**TO DO:** Check the material that follows and say how many lines include the string "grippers", giving the number alone.

###

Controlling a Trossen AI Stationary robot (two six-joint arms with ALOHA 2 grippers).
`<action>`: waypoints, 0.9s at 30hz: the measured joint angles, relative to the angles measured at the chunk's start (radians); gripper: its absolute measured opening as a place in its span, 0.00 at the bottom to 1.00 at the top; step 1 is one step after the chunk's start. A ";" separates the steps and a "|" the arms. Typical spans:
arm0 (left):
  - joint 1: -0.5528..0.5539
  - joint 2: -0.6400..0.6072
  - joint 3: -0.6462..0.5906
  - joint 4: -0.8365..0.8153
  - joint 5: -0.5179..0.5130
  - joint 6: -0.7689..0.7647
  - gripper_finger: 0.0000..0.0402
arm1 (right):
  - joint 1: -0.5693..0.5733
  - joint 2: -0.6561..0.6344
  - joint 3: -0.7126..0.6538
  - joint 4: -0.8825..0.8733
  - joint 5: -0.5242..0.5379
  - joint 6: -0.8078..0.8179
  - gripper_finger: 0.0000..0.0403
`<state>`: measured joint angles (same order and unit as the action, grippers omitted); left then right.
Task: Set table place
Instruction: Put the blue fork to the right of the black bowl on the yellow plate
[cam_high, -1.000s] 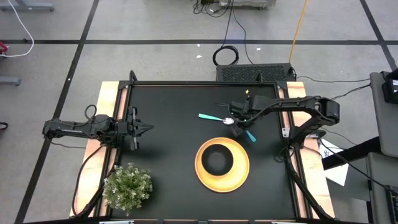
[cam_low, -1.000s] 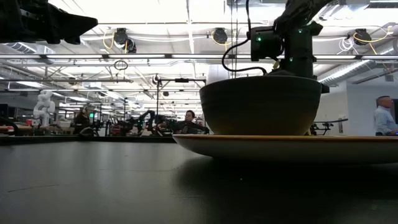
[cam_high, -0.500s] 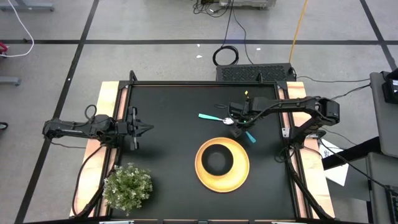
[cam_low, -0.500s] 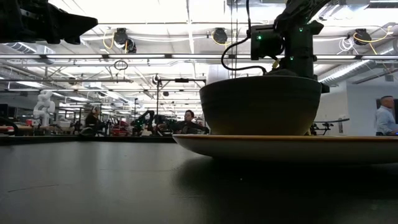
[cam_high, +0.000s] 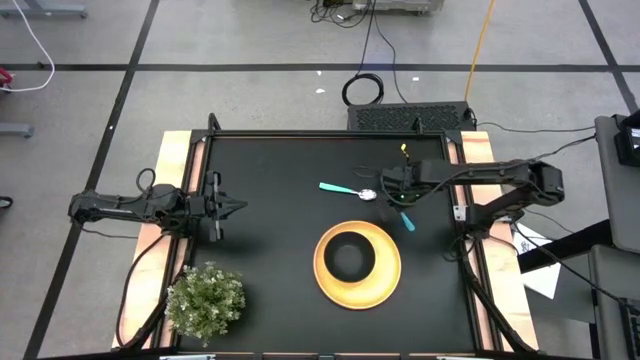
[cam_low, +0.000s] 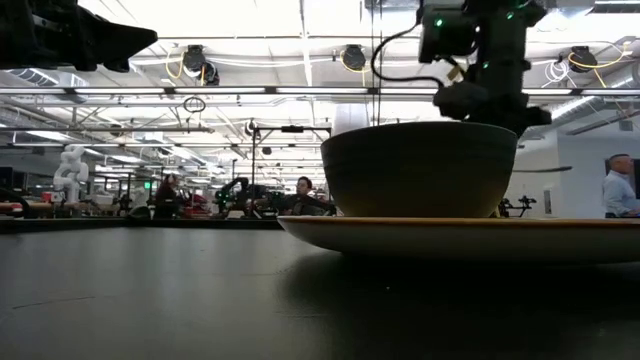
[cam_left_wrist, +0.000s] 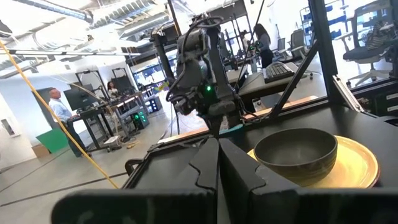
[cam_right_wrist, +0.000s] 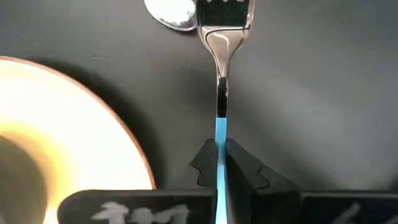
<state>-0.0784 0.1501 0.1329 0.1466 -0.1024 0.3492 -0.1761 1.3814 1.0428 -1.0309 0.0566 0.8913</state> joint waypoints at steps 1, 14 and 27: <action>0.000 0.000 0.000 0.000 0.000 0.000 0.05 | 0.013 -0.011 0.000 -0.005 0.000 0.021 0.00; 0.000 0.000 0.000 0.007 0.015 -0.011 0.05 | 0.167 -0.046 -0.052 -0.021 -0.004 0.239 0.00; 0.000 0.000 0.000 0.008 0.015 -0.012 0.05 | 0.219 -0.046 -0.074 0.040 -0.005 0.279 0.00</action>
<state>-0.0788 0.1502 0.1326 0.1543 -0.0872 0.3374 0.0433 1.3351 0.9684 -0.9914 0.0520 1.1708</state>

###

**ANSWER FOR THIS EXERCISE:** 2